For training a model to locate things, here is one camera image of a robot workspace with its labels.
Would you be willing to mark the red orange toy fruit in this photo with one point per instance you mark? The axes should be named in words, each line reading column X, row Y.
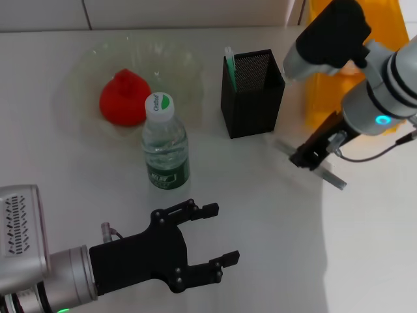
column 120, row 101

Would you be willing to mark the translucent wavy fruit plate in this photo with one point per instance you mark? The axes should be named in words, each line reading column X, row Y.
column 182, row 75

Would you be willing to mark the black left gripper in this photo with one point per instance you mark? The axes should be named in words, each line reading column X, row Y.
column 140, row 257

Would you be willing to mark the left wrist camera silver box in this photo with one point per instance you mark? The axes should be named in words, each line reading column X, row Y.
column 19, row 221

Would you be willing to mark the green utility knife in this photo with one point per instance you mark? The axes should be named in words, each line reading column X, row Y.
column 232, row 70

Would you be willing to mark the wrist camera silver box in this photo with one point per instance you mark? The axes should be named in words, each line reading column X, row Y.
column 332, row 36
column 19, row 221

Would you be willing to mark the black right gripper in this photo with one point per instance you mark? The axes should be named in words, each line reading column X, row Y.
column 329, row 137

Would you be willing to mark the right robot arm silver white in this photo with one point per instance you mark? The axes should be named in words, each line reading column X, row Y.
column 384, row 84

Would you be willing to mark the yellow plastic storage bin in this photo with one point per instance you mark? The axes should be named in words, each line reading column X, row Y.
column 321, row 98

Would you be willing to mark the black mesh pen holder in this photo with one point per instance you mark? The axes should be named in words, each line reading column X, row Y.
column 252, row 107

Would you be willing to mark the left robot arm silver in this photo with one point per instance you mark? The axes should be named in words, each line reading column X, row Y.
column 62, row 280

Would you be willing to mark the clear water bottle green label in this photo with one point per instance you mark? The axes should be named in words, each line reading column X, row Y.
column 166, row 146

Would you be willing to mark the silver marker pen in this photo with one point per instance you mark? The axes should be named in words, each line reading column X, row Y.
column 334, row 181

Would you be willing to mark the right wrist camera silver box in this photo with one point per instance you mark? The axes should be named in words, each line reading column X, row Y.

= = =

Directions for this task: Each line above, from the one that contains "Would you be willing to mark the yellow" to the last line of the records, should be repeated exactly. Leave out all others.

Solution below:
Would you be willing to mark the yellow plastic storage bin in this photo with one point per instance you mark? The axes should be named in words, each line reading column X, row Y.
column 321, row 98

Would you be willing to mark the black mesh pen holder in this photo with one point per instance you mark? The axes should be named in words, each line reading column X, row Y.
column 252, row 107

Would you be willing to mark the left robot arm silver in this photo with one point per instance you mark? The axes should be named in words, each line reading column X, row Y.
column 62, row 280

Would you be willing to mark the clear water bottle green label in this photo with one point per instance you mark? The axes should be named in words, each line reading column X, row Y.
column 166, row 146

Would you be willing to mark the silver marker pen in this photo with one point per instance you mark? The axes should be named in words, each line reading column X, row Y.
column 334, row 181

Would you be willing to mark the right wrist camera silver box in this photo with one point per instance you mark? The axes should be named in words, each line reading column X, row Y.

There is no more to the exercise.